Уже в который раз выходил дядя Саша на край пахоты, подолгу глядел в сторону большака, откуда вот уже два часа дожидались машины. Но кругом было глухо, как бывает только в осеннем ненастном поле.
— Ну что, старшой? — нетерпеливо окликали его оркестранты.
Дядя Саша молча возвращался к стогу.
— Небось самогон трескает, — заключил о шофере Пашка. — Это точно.
Ребята угрюмо дымили сигаретами. Было слышно, как с душной утробе скирды пищали и возились мыши. Кто-то вспомнил, что сегодня наши играют на кубок с испанцами и что теперь не удастся посмотреть, потому что игру будут транслировать в семь, а уже начало седьмого.
— А у меня сегодня верная десятка гавкнула, — сказал альтовик Сохин, до самого подбородка обросший бакенбардами. — А то и побольше.
— А тебе куда? — поинтересовался Иван-бейный. — На «жмурика»?
— Ха, на «жмурика»… — Сохни брезгливо поморщился. — На «жмуриков» я уже давно не клюю. Это ты, поди, трояки там сшибаешь? На свадьбу в одно место приглашали.
— Свадьба — это дело, — согласился Иван. — Я бы-ва-ал. Только играть помногу заставляют.
Иван-бейный принялся выдергивать слежало запахшую солому, долго по-собачьи уминал ее, подтыкал под бока и наконец затих. Вскоре раздался его мерный храп.

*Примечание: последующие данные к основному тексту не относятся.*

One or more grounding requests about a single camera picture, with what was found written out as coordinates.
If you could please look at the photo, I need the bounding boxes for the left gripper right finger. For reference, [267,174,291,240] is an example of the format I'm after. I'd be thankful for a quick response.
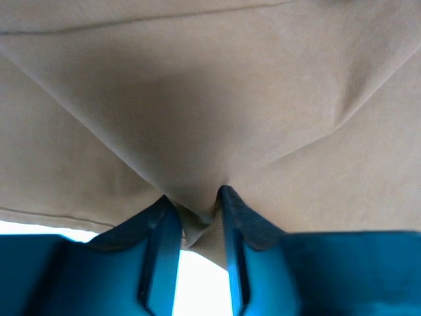
[218,186,420,315]

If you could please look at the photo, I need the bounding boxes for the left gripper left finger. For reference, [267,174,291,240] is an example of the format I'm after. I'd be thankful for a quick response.
[1,196,182,315]

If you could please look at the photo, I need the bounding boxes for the brown trousers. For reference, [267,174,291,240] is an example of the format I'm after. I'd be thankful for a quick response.
[1,1,420,265]

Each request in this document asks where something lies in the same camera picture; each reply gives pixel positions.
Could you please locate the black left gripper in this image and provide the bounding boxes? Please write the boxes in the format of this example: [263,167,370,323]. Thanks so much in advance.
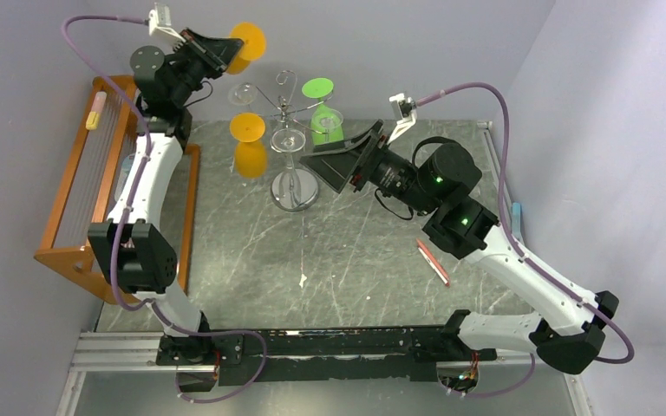
[177,30,251,107]

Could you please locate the orange goblet front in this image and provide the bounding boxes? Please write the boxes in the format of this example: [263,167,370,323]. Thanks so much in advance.
[226,22,266,75]

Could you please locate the orange goblet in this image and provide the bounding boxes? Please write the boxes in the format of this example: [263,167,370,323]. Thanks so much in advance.
[226,22,266,75]
[229,113,267,179]

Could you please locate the green wine glass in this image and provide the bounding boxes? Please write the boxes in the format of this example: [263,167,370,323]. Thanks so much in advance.
[302,77,344,146]

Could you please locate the small clear wine glass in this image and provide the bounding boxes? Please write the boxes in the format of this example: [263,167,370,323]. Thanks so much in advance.
[227,82,259,111]

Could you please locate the clear champagne flute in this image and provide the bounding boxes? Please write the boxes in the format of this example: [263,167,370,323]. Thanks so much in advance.
[271,127,306,211]

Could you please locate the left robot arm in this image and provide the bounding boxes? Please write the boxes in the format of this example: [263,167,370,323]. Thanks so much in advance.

— Гаммы проигрывает, — усмехнулся Ромка.
Дождь заметно прибавил прыти, зачастил по плащам, парни, подбирая под себя ноги, все теснее жались к скирде. Один Иван-бейный беспечно похрапывал, не замечая сырости. Откуда-то налетела стая грачей, густо усеяла небо и полетела гомонящей полосой на восток, к ночевкам, исчезая, растворяясь в серой кисее дождя. С пролетом грачей вечер окончательно загустел, близко обступил скирду сумерками, и оттого время потянулось еще тягучей. Пашка снял с себя свою куцую болонью, попробовал укрыться, не улежал под нею, сырость и копившееся раздражение подняли его, он отшвырнул плащ и, как затравленный хорек, свирепо зыркнул по сторонам.

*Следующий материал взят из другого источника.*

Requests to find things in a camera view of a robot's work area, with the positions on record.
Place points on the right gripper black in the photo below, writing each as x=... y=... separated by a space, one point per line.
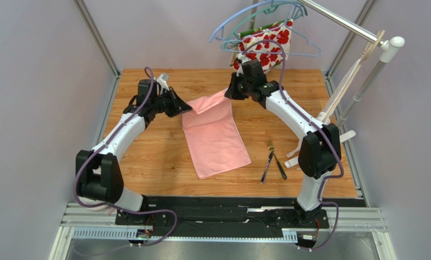
x=235 y=88

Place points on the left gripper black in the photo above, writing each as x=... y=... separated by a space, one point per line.
x=178 y=106

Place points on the black handled knife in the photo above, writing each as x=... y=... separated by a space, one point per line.
x=279 y=165

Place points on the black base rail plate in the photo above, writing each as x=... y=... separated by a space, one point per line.
x=224 y=217

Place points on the teal green hanger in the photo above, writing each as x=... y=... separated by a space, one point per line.
x=260 y=17

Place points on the light blue hanger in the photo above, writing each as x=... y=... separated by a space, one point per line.
x=218 y=33

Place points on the pink cloth napkin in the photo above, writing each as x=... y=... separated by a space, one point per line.
x=212 y=137

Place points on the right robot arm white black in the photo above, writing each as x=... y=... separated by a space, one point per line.
x=319 y=146

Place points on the white mesh basket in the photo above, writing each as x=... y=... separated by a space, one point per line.
x=94 y=205

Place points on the red floral cloth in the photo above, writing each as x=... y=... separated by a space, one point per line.
x=263 y=44

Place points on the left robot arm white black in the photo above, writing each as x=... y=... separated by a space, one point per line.
x=98 y=178

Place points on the white hanging cloth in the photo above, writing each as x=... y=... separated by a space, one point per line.
x=332 y=103

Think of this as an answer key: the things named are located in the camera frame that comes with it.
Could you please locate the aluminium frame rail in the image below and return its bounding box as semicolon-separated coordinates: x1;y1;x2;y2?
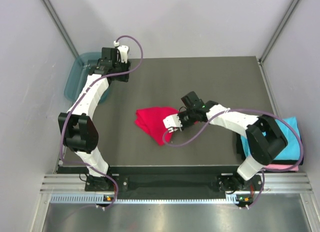
40;173;313;193

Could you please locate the grey slotted cable duct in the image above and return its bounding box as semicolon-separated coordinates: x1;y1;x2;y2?
50;193;259;204

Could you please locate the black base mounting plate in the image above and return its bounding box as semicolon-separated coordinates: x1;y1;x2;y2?
84;173;263;193

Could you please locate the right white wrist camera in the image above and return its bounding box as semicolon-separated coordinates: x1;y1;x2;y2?
163;113;182;133

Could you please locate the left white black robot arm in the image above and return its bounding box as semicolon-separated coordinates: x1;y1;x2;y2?
58;43;131;191

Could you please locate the blue plastic bin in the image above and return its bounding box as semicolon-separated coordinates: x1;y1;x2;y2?
64;52;102;103

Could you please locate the red t shirt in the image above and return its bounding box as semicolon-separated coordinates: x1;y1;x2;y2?
134;107;178;146

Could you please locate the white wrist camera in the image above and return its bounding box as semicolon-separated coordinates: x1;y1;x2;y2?
113;41;130;64
163;113;182;133

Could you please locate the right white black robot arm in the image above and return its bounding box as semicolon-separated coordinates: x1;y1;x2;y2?
177;91;288;190

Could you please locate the folded light blue t shirt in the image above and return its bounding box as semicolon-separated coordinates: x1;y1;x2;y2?
240;116;301;161

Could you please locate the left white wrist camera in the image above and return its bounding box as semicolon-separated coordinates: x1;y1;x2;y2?
113;41;130;64

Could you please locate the folded pink t shirt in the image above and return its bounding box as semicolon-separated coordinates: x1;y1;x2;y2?
265;164;299;171

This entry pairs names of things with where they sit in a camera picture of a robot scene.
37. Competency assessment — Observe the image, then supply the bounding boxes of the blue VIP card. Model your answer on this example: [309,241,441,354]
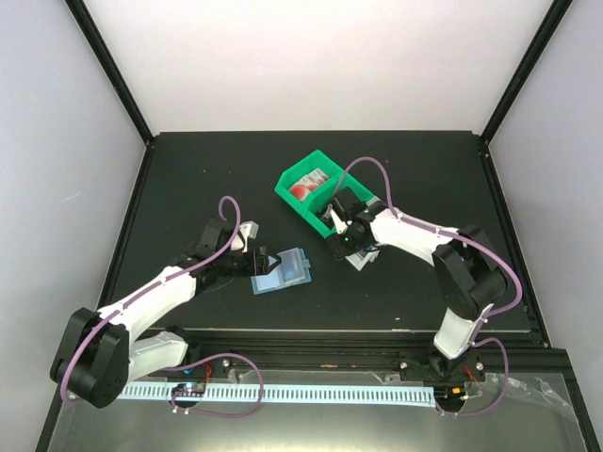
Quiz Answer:
[282,263,304,283]

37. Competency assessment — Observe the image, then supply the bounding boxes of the light blue card holder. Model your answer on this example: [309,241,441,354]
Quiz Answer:
[251,248,312,295]

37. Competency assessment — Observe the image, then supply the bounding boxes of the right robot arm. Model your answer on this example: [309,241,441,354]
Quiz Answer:
[319,188,508,379]

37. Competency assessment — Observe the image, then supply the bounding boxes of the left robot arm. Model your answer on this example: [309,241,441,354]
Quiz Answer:
[50,219,282,408]

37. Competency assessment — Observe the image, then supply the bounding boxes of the red and white cards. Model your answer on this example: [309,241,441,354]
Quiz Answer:
[288,169,330,202]

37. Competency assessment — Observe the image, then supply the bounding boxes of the white plastic bin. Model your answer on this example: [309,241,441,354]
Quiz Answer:
[346,197,390,272]

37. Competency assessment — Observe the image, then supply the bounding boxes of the green plastic bin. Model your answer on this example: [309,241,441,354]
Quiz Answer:
[273,149,378,239]

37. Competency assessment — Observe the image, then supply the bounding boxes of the clear plastic sheet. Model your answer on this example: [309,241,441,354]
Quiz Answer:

— И на кой хрен надо было отдавать машину! — сплюнул он, яростно тряхнув за плевком рыжей всклокоченной головой. — Теперь вот припухай.
— Да, тут старшой перемудрил, — отозвался Сохин, неприязненно поглядывая, как дядя Саша взад-вперед прохаживается вдоль стога.
Остальные сдержанно помалкивали.
— Всего-то пару раз и сыграли. Стоило ли переться в такую даль! — продолжал распаляться Пашка. — Другого оркестра не могли найти, что ли? Да теперь в каждом колхозе полно духачей. — Он рывком опять натянул на себя плащ, ткнулся головой в солому и уже из-под болоньи выкрикнул: — Небось старшой сам и напросился!
— Да помолчи ты наконец! — оборвал его дядя Саша.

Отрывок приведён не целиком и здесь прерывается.